══ Material shown ══

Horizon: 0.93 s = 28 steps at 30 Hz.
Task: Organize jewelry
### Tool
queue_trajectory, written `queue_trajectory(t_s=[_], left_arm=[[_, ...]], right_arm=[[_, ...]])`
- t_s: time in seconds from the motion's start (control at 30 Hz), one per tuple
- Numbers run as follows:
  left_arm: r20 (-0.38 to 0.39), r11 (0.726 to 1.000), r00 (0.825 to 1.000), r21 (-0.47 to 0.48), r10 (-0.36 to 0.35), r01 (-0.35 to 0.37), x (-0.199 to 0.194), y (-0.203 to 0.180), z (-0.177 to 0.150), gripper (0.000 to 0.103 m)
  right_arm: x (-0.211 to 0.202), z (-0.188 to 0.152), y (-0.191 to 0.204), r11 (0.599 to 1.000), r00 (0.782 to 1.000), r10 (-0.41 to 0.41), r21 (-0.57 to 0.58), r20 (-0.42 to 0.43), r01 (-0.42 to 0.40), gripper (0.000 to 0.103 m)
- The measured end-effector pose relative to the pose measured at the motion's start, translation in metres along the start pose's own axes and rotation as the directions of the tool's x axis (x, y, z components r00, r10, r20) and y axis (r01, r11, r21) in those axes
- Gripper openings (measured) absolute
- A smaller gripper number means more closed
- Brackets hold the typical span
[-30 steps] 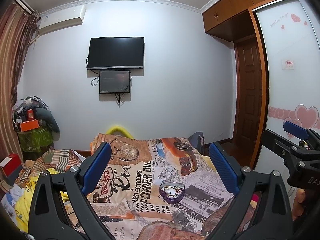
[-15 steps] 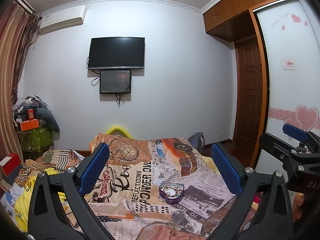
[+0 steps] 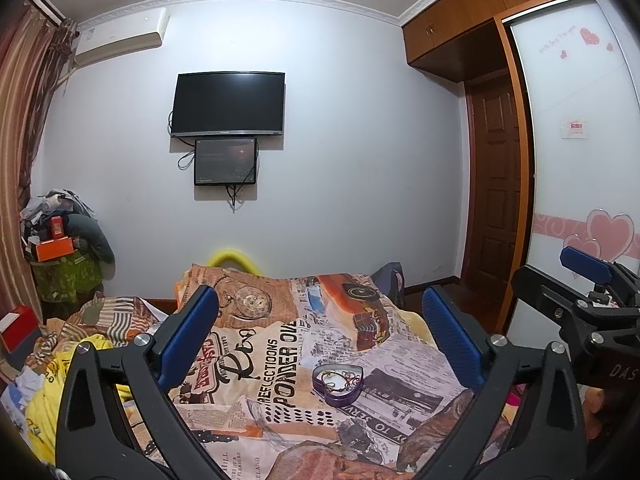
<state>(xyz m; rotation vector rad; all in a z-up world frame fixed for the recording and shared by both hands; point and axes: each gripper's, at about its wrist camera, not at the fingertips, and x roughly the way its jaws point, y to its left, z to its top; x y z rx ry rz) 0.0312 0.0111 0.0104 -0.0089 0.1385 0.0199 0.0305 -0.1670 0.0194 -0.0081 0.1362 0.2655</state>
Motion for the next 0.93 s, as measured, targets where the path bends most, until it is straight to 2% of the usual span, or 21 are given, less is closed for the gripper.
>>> queue_trajectory(t_s=[0.93], left_arm=[[-0.025,1.0,1.0,-0.017,-0.017,0.017,0.0087,0.003,-0.005,0.102]], right_arm=[[0.0039,-0.0017,-0.0033,1.0,1.0,-0.008,0.007,-0.013,0.008,0.103]])
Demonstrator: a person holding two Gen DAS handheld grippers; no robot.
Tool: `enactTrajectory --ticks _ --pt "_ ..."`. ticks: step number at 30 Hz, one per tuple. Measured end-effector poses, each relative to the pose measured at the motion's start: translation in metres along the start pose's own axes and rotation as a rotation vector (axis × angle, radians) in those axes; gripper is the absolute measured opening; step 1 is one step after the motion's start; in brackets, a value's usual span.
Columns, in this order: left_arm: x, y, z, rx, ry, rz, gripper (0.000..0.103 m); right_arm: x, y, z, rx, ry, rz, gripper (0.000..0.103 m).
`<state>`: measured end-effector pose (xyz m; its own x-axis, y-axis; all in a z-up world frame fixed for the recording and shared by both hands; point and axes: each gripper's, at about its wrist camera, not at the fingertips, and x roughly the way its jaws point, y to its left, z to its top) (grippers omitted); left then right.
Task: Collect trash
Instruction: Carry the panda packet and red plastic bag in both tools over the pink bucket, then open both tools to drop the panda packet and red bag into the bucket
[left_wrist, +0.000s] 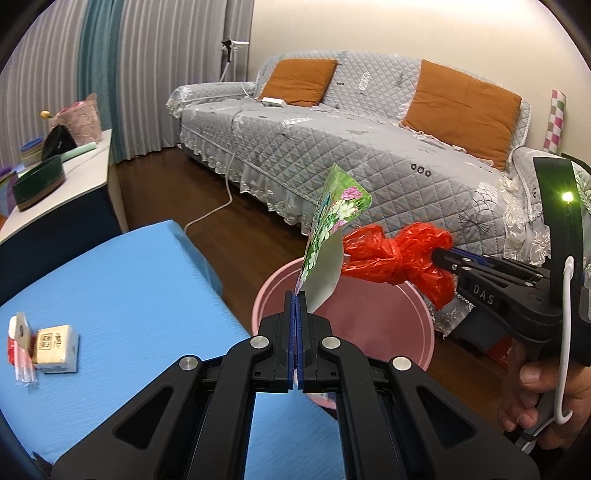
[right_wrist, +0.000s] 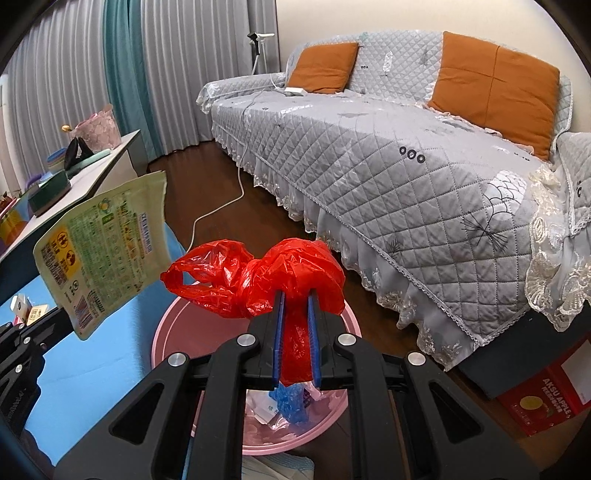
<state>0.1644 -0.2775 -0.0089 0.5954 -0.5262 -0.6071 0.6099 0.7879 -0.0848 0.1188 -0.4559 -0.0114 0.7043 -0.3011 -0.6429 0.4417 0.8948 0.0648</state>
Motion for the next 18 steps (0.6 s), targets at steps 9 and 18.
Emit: enactTrajectory --ticks 9,18 --pt "0.002 -0.006 0.000 0.006 0.007 -0.039 0.020 0.005 -0.005 -0.001 0.018 0.020 0.015 0.046" --pt "-0.007 0.000 0.000 -0.006 -0.005 -0.022 0.022 -0.002 -0.006 0.002 0.037 -0.006 0.015 0.046"
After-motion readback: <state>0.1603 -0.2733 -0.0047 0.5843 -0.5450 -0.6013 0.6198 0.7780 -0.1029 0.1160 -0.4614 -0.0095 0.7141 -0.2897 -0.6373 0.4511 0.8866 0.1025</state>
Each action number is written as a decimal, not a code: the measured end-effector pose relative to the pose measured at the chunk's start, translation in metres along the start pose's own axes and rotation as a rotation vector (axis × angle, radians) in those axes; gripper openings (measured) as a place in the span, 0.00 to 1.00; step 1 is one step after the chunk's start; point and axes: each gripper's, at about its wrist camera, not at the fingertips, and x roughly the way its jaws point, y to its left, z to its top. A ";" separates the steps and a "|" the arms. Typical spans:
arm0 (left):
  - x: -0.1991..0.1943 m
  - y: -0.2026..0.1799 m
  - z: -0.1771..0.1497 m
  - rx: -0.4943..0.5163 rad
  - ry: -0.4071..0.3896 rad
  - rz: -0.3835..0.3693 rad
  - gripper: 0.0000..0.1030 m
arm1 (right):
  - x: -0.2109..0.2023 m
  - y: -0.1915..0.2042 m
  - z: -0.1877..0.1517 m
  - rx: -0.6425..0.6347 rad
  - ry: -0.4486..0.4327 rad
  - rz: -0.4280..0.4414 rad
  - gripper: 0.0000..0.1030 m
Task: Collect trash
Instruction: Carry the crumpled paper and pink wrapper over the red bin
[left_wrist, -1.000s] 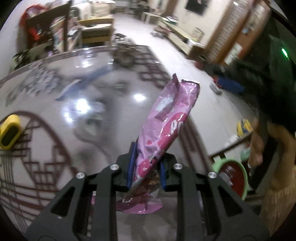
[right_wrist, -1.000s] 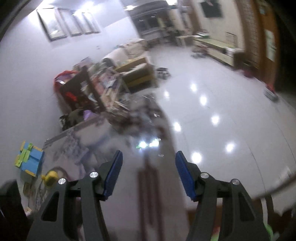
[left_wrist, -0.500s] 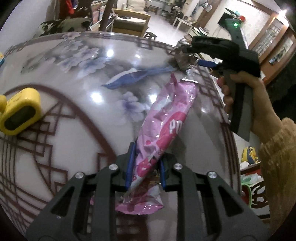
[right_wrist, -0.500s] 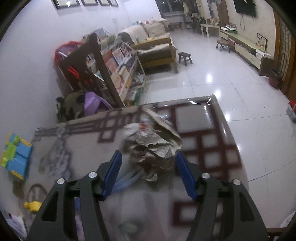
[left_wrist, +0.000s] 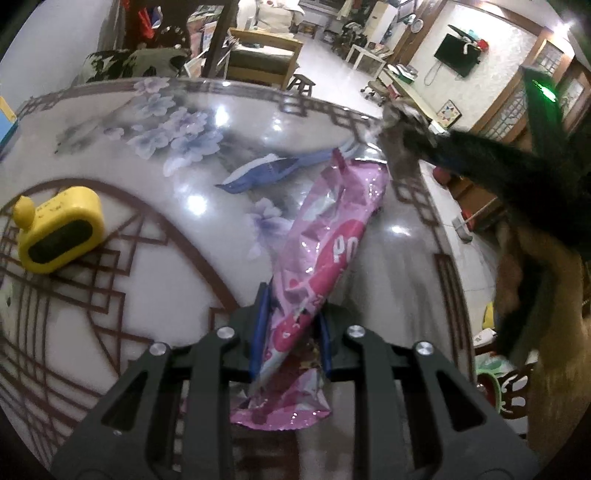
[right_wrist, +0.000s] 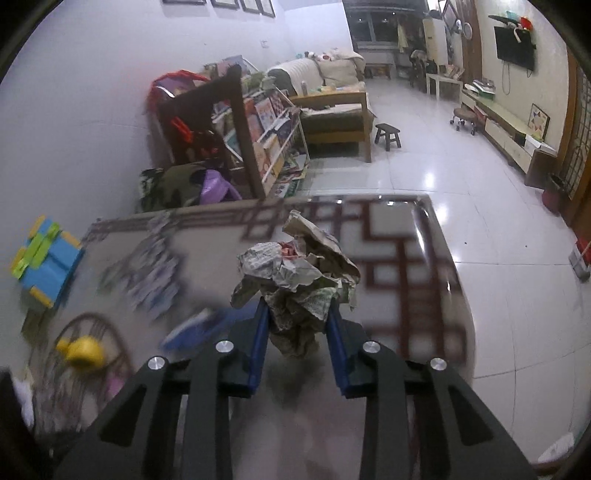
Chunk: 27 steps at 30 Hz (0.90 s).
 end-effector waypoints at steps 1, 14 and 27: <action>-0.003 -0.003 -0.001 0.006 -0.001 -0.003 0.21 | -0.015 0.003 -0.012 0.010 -0.008 0.002 0.28; -0.081 -0.047 -0.032 0.123 -0.035 -0.074 0.21 | -0.178 0.018 -0.138 0.201 -0.059 -0.099 0.29; -0.148 -0.117 -0.086 0.302 -0.055 -0.167 0.21 | -0.305 0.005 -0.223 0.409 -0.148 -0.192 0.30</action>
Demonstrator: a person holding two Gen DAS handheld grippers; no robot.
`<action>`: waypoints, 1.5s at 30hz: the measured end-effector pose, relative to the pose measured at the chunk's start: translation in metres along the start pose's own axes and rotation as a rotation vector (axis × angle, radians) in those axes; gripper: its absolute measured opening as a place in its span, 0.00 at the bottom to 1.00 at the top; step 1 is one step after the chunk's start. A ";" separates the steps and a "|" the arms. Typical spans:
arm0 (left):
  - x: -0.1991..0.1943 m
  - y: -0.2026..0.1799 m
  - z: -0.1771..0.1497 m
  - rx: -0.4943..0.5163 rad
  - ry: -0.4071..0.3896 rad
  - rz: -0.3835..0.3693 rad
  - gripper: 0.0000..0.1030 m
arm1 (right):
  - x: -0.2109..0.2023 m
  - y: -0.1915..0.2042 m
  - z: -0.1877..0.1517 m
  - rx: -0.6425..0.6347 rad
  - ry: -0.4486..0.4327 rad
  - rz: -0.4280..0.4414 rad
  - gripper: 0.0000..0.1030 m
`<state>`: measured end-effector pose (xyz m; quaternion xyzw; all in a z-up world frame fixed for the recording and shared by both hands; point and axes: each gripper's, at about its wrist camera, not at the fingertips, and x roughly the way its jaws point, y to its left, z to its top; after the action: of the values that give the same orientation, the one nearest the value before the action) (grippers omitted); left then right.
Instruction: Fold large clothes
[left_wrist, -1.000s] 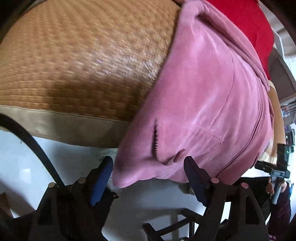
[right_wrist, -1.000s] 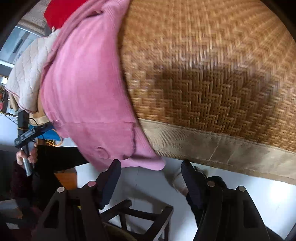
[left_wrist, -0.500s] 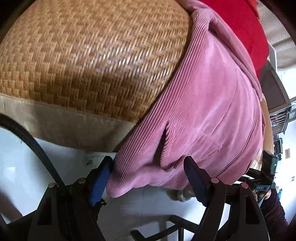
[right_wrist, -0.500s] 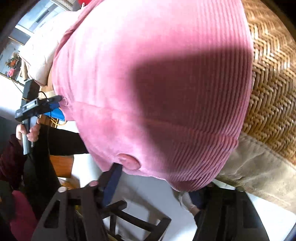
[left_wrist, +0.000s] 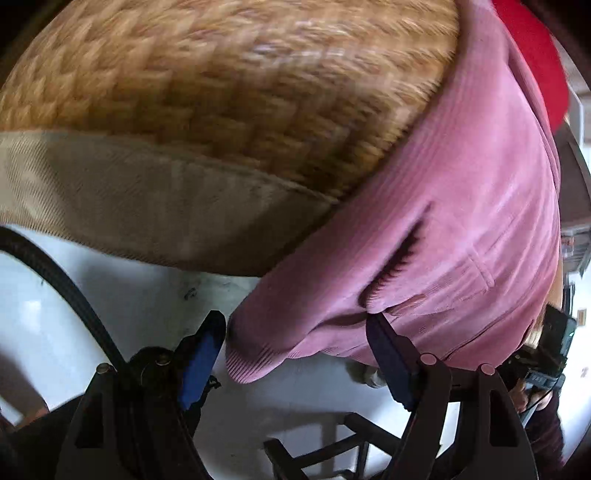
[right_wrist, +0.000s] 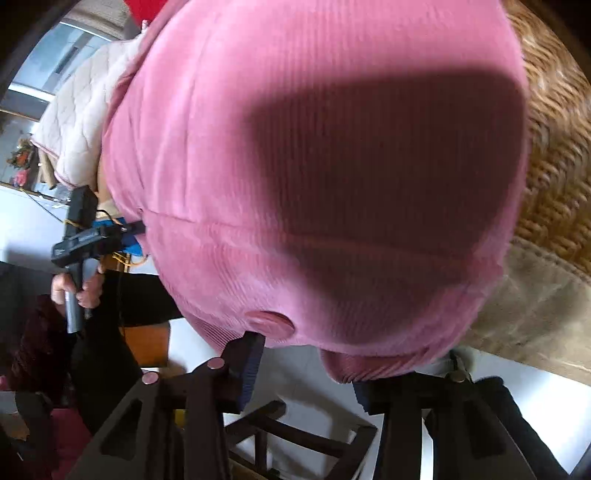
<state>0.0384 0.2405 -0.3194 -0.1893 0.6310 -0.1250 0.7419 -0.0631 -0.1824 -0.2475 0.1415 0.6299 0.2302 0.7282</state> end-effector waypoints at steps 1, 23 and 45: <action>0.000 -0.003 -0.001 0.015 -0.004 -0.022 0.29 | -0.004 0.005 0.000 -0.034 -0.015 -0.018 0.41; -0.120 -0.063 0.030 0.151 -0.282 -0.484 0.05 | -0.140 0.096 0.062 -0.212 -0.418 0.008 0.06; -0.098 -0.087 0.273 -0.135 -0.608 -0.246 0.40 | -0.158 -0.115 0.273 0.641 -0.816 0.230 0.15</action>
<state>0.2947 0.2373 -0.1584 -0.3414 0.3601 -0.1093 0.8613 0.2075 -0.3391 -0.1245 0.5031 0.3147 0.0308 0.8043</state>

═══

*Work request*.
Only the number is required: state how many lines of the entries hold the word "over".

*Solution below*.
2